Snellman: On open sourcing existing code

[Posted March 20, 2015 by n8willis]

Juho Snellman has an interesting treatise on the oft-overlooked challenges that face developers attempting to release an existing, proprietary codebase under open-source terms. "As soon as you get outside of the "one self-contained file or directory" level of complexity, the threshold for releasing code becomes much higher. And likewise every change to a program that was made in order to open source it will make it less likely that the two versions can really be kept in sync in the long term. In this case the core code is maybe 2k-3k lines and won't require much work. It's all the support infrastructure that's going to be an issue." Snellman also reflects on possible strategies for writing internal code that may some day be released to the public.

Snellman: On open sourcing existing code

Posted Mar 21, 2015 12:15 UTC (Sat) by ledow (guest, #11753) [Link] (7 responses)

Is it just me that takes away the only impression of:

We code like junk when nobody is looking.

If ever there's an argument for open-source, that has to be it. It's not the be-all-and-end-all, however (OpenSSL is currently proving that, but it's feasible that "nobody is looking" applied in that case too).

Snellman: On open sourcing existing code

Posted Mar 21, 2015 13:33 UTC (Sat) by zyga (subscriber, #81533) [Link]

I code open source for a living. I'm doing my best but there are days where the code I make is not what I want to make because deadlines and other events are coming up.

I think it's hard to say which code is better. I've seen some terrible proprietary code. I've seen some terrible free software code (not that it was anything in the center of the spotlight though).

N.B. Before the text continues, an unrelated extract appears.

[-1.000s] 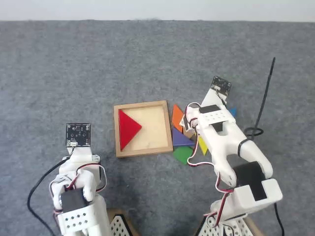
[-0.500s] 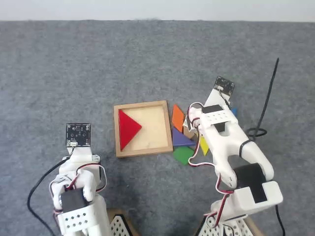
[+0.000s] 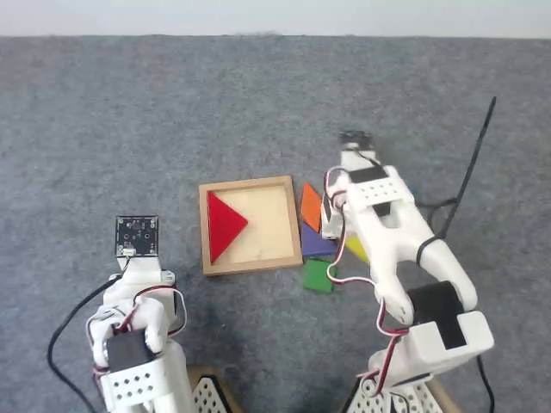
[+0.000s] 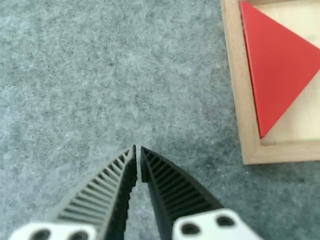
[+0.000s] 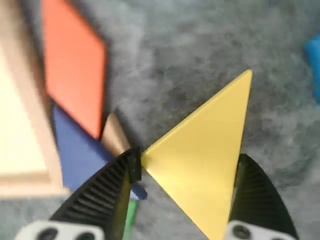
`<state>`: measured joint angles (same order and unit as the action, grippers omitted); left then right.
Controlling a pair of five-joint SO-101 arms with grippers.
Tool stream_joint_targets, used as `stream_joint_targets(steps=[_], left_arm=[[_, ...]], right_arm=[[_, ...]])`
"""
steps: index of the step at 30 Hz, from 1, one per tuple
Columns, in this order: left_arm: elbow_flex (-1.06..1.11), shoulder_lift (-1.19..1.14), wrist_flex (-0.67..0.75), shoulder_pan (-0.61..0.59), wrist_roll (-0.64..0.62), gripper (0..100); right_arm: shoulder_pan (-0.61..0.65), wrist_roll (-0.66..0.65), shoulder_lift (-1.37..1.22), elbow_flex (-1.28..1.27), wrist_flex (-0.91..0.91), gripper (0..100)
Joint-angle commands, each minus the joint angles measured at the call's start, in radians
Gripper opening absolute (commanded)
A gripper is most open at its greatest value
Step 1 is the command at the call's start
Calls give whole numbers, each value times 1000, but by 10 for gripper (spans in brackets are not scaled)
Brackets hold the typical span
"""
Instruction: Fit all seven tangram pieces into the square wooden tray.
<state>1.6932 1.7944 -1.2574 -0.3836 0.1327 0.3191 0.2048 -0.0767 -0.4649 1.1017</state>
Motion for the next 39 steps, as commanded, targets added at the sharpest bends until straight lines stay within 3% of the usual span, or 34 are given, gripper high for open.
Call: stream_joint_targets(steps=[1, 9, 16, 28, 39], left_arm=[[-8, 18, -5, -3, 9, 15], [-8, 18, -5, -3, 9, 15], [-8, 18, -5, -3, 9, 15], [-8, 18, -5, -3, 9, 15], [-8, 18, -5, -3, 9, 15]], right_arm=[[10, -282, 18, 164, 130, 210], [51, -605, 8, 397, 165, 148], [234, -801, -73, 499, 165, 148], [337, -1056, -390, 733, 166, 149], [369, -1134, -424, 735, 88, 149]])
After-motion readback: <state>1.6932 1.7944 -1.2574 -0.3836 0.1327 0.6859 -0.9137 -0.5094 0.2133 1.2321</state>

Still, I must agree there is something to your argument. It's in our inner desires to show ourselves from the best possible view. Knowing that the code we write is out in the view for everyone to see and will stick with our name forever is always a motivating factor to do the best possible thing at the time.

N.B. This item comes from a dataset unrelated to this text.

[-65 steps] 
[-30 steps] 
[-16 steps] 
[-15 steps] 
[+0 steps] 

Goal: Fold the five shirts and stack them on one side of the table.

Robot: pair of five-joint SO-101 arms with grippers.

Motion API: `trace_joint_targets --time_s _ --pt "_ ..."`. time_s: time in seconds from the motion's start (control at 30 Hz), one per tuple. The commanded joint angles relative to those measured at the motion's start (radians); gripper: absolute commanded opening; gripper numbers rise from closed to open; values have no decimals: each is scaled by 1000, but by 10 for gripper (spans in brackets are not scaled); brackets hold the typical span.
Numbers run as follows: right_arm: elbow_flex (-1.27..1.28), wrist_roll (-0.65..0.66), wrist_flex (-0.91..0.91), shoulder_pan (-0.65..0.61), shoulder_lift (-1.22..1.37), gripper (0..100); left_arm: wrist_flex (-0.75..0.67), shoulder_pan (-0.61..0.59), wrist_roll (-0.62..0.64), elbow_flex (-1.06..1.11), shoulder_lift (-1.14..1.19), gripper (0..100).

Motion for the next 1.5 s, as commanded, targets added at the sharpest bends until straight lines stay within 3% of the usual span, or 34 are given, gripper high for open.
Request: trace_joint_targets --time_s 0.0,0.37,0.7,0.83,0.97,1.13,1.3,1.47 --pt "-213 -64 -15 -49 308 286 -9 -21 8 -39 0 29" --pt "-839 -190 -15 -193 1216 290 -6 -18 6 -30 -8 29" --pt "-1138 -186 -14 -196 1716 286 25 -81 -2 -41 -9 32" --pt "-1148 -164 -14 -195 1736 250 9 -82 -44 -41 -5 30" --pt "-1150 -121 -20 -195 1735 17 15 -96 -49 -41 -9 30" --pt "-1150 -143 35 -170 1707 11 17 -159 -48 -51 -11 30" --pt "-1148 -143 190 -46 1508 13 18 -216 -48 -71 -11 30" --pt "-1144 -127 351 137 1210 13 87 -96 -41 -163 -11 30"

Snellman: On open sourcing existing code

Posted Mar 21, 2015 18:33 UTC (Sat) by dskoll (subscriber, #1630) [Link]

We code like junk when nobody is looking.

No, I don't think it's as simple as that. I work on both free and proprietary software and it really is a different environment. I'm very proud of our actual proprietary software and I would have no issues whatsoever with anyone seeing the source. In fact, we ship the source, which is buildable on pretty much any UNIX-like platform.

However, because we have a pretty constrained build and test environment, I'm not quite so proud of our build infrastructure and test scripts. To generalize those and clean them up would be an awful lot of work and we simply can't justify the effort.

Usually in a proprietary development project, you have the luxury of these sorts of constrained environments, so your infrastructure code isn't as clean and portable as it could be. It's far easier to accumulate technical debt in such an environment than in an open-source environment, and business concerns rather than aesthetics dictate if and when the technical debt is repaid.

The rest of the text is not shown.